Predicting the future maximum drawdown...

OK,...here is a MC Sim for 2 different systems. BOTH systems will have a 0.4R Expectancy and assume a starting capital of $100,000. The first system has a win rate of 10% and the second 90%. These are the ONLY differences in the systems. Both MC simulations are done and posted below. Both simulations are of 200 trades simulated 10,000 times!!! This is 2,000,000 trades.

Both MC sim are done using ONLY 0.1% capital at risk per trade. Notice that this is considered EXTREMELY conservative by most standards as most would say 0.5-2% risk is typical for trading. The ONLY reason I have included this 0.1% risk MC Sim is to show that at 0.1% capital at risk you could still have significant draw downs and wide possibilities of outcomes in trading with a 10% system. This 0.1% was also the amount of risk that intradaybill mentioned in a prior post as if that is somehow going to prevent draw down. It does not. It only reduces the rate of bleed and possible ruin. Realize also that everyone has a different definition of ruin.

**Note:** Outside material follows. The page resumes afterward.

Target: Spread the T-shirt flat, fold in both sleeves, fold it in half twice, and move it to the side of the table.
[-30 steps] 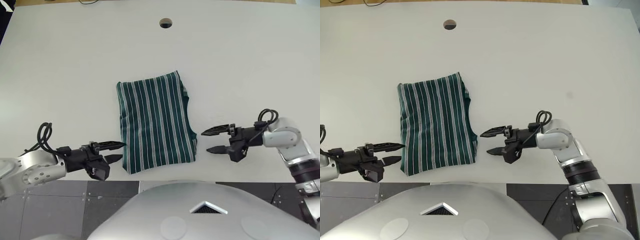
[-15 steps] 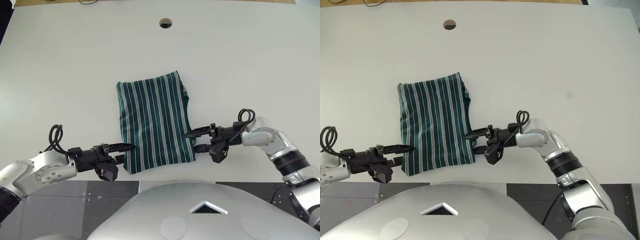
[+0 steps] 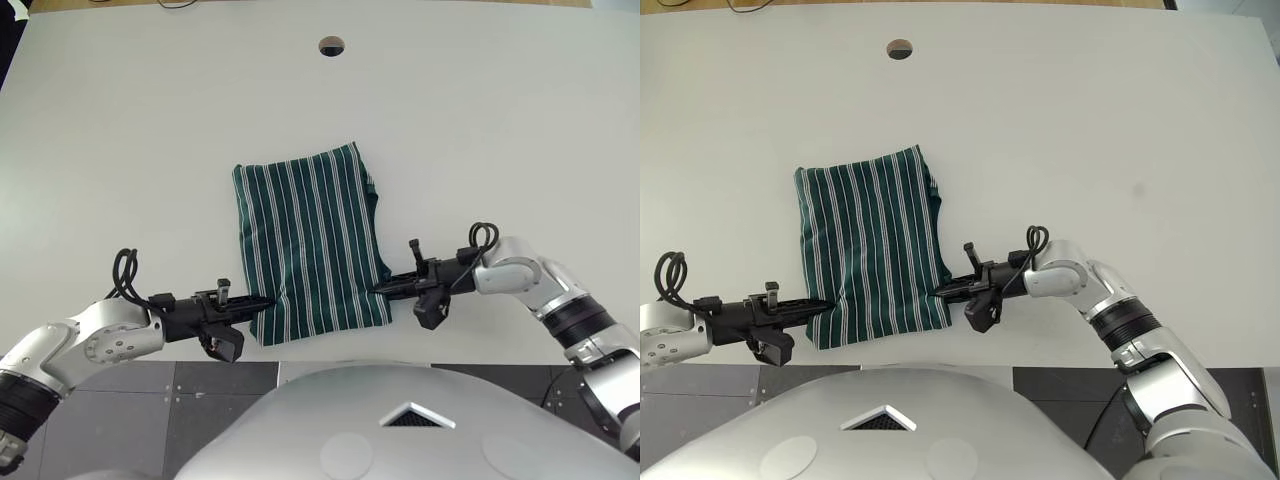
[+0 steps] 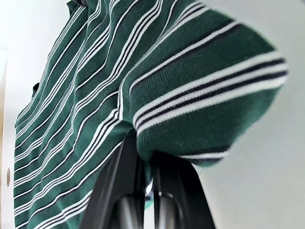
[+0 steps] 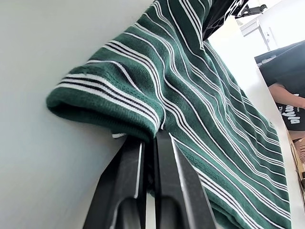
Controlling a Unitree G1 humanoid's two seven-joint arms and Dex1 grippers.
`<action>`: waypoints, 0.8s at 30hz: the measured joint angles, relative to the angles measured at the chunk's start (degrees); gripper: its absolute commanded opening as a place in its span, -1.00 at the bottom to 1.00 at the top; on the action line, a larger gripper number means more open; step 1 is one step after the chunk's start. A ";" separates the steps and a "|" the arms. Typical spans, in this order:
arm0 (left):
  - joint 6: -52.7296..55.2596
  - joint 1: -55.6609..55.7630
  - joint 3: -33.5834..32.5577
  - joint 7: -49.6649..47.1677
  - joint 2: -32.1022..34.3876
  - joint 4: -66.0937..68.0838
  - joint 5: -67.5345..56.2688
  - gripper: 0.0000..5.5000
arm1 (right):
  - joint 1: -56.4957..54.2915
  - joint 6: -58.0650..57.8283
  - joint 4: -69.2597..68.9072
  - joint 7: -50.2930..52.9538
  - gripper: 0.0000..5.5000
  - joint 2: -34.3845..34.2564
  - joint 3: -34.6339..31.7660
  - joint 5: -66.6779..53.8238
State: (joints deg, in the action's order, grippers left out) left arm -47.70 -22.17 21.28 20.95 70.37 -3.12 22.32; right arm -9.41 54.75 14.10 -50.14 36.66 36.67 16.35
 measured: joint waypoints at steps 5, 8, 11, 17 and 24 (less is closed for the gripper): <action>2.12 -2.22 -0.25 4.59 -0.85 -1.92 -8.04 -0.96 | 3.03 -15.01 -7.75 -9.82 -0.96 3.48 2.06 -15.85; 9.08 -5.89 1.46 12.19 0.69 -9.78 -24.56 -0.96 | 5.58 -33.26 -19.63 -18.38 -0.96 9.89 2.03 -34.07; 17.30 -10.22 0.82 20.55 7.48 -20.16 -45.41 -0.96 | 6.09 -49.69 -28.72 -21.27 -0.96 12.97 -1.51 -48.44; 20.98 -10.64 -8.15 26.08 3.32 -17.12 -56.65 -0.96 | 3.03 -61.53 -29.23 -17.56 -0.96 9.65 -7.96 -50.34; 27.53 1.79 -11.44 34.34 -11.05 -0.66 -59.87 -0.96 | -1.50 -67.91 -22.20 -11.80 -0.96 2.18 -11.63 -45.31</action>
State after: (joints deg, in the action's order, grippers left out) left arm -20.17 -20.37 9.83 55.28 59.32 -3.78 -37.56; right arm -10.91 -13.17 -8.10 -61.94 38.84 25.03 -28.95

For me 20-25% draw down I would consider ruin. For others this number may be 50% or 100%. Everyone has to decide for themselves what that number is.

Notice that the 10% system has a PEAK of $37,000 GAIN and nearly -$12,000 LOSS. Also notice that the longest string of losers is 33!!!! The longest string of winners is 2!! NOTICE THAT AVERAGE WIN WAS $9500 OVER THE ENTIRE SIMULATION!!!! THIS IS IDENTICAL TO THE AVERAGE WIN FOR THE 90% SYSTEM.

(sorry about the ALL CAPS,..I can not figure out how to bold something here..LOL)

Compare that to the 90% system. Peak win is certainly lower but so is the peak draw down. This system has a max Draw down of -$370. Also notice that ALL of the simulations produced a NET profit even the MINIMUM profit was $7,000 (7%). Point is that the 90% system has less draw down and ZERO possibility of ruin and 100% chance of a winning year.

The obvious question is now for the 90% system with ZERO chance of a losing year am I risking too little per trade? I would say the answer is YES. You could do MUCH better with this system by only changing the amount risked per trade. Lets see what happens with 1% at risk,....to be continued below.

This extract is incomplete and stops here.